Filet Mignon isn’t any better at feeding hungry people then other foods. An IUD is a better option then a condom, and allowing people to choose between the two is an increase in the access they have to BC. If your isolated town only has a small clinic with a single doctor, you have access to health care, if a hospital opens up with an ER and specialists, your access to healthcare has increased. Access isn’t a binary thing, you can have more or less access to a good or service.
There is trouble accessing BC in the USA. People can’t afford more effective methods and so fall back on less effective ones. The result is unintended pregnancies. Increasing woman’s access to BC will lead to fewer unintended pregnancies.
I agree that your IUD should be covered, especially as hormonal methods are contraindicated. Just out of curiosity and if you don’t mind answering, how much is your IUD, and how often if at all does it have to be replaced?
You are misinformed. The rule says that if they provide health insurance, they may not provide the birth control. It is instead provided by the insurance company at no cost. Why not do some research on this? You’re obviously upset about it, but you’re upset at phantoms that don’t exist.
Catholic Bishops are trying to use their position as employers to deny women birth control, even when it isn’t purchased by them. They are attempting to assert temporal power. And honestly, they are complete jerks for doing so.
Of course you think that. Because you probably only care if Christians get to dominate the country. But sadly for you, the founders thought that was a stupid idea.
Likewise, if I gave money to a charity that promised it was increasing access to food, and a regulation was being passed to require that vitamin D be added to their milk, because studies had shown that, say, 10% of the children who depended on the program for food came down with rickets, I would not be protesting the regulation.
I would also not characterize it as an increase in cost, even though it costs more, because the point of the program is not to ‘provide food’ but to serve the nutrition needs of the client population. I would also not point at the 10% and say, well if they need more expensive food, they should get it other places.

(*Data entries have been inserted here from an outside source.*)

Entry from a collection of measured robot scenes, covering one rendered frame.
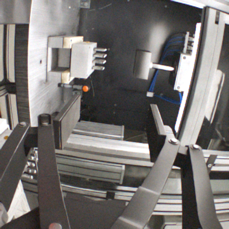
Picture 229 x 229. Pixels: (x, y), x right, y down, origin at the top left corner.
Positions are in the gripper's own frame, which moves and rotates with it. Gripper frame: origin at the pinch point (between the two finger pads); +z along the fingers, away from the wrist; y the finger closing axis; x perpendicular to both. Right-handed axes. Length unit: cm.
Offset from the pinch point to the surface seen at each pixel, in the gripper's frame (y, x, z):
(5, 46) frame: -95, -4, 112
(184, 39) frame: 24, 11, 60
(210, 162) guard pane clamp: 27.9, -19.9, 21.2
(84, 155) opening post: -6.8, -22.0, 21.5
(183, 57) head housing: 17.6, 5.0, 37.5
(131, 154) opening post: 5.2, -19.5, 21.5
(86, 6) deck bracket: -19, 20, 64
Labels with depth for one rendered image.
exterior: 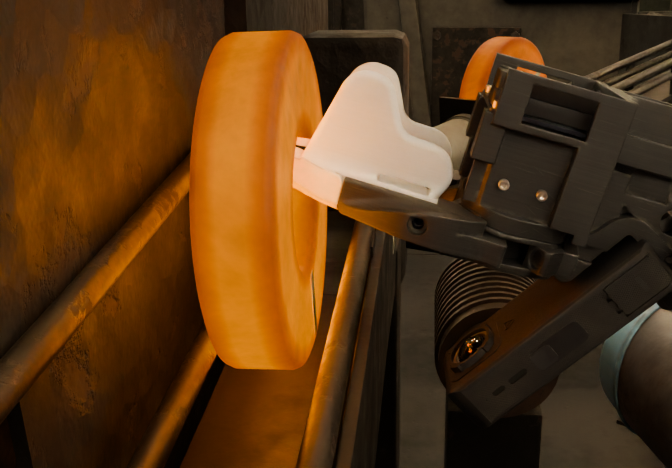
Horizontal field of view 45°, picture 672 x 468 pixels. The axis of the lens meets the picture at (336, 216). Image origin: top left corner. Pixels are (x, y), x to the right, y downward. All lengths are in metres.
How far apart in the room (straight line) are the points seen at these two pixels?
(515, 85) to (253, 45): 0.11
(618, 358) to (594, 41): 2.65
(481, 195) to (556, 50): 2.84
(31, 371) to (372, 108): 0.17
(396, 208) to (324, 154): 0.04
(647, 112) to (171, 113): 0.22
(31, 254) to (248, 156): 0.08
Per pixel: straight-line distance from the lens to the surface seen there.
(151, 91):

It has to be replaced every 5 years (Mirena). The copper types are replaced every ten years. When I got mine, five years ago, my total cost was somewhere in the $750 range. I just got a quote for its replacement, which is in the neighborhood of $1000. It’s a good thing I’m relatively privileged (not wealthy by any stretch, but I can afford this because I don’t have kids. Ironic, no?) and have a Flexible Spending Account and knew this was coming. I called the doctor’s office during open enrollment to figure out how much to feed into my FSA this year so that I could cover the cost that way.
I don’t know what other non-hormonal options I’d have if not for the IUD. I don’t think diaphragms are any more effective than condoms; maybe a smidge. I guess I’d be relying on condoms, perimenopause, and hope! I’d have a hard time finding a doctor who would do surgery (tubal) on someone who doesn’t have kids… because I might change my mind some day, ya know. :smack:
This. It is really despicable that these kid-f@ckers want to limit access to effective birth control even when it is given at no cost. Why do people still listen to these rapist/paedophilic degenerates?
Do you really not see the difference between giving someone money and then that person spending it to, say, buy crack, and giving the person crack?
People who receive moeny, as a salary, from a Catholic institution can use the money to pay an abortion, it is different to pmake the Church pay for the abortion.
Are there those many women who work in 50+ employee companies that also have access to a health plan but that don’t have enough money for BC?
Most companies require their employees to pay some portion of insurance costs out of pocket. Howsabout we just say the the birth control comes out of MY contribution? That work for you?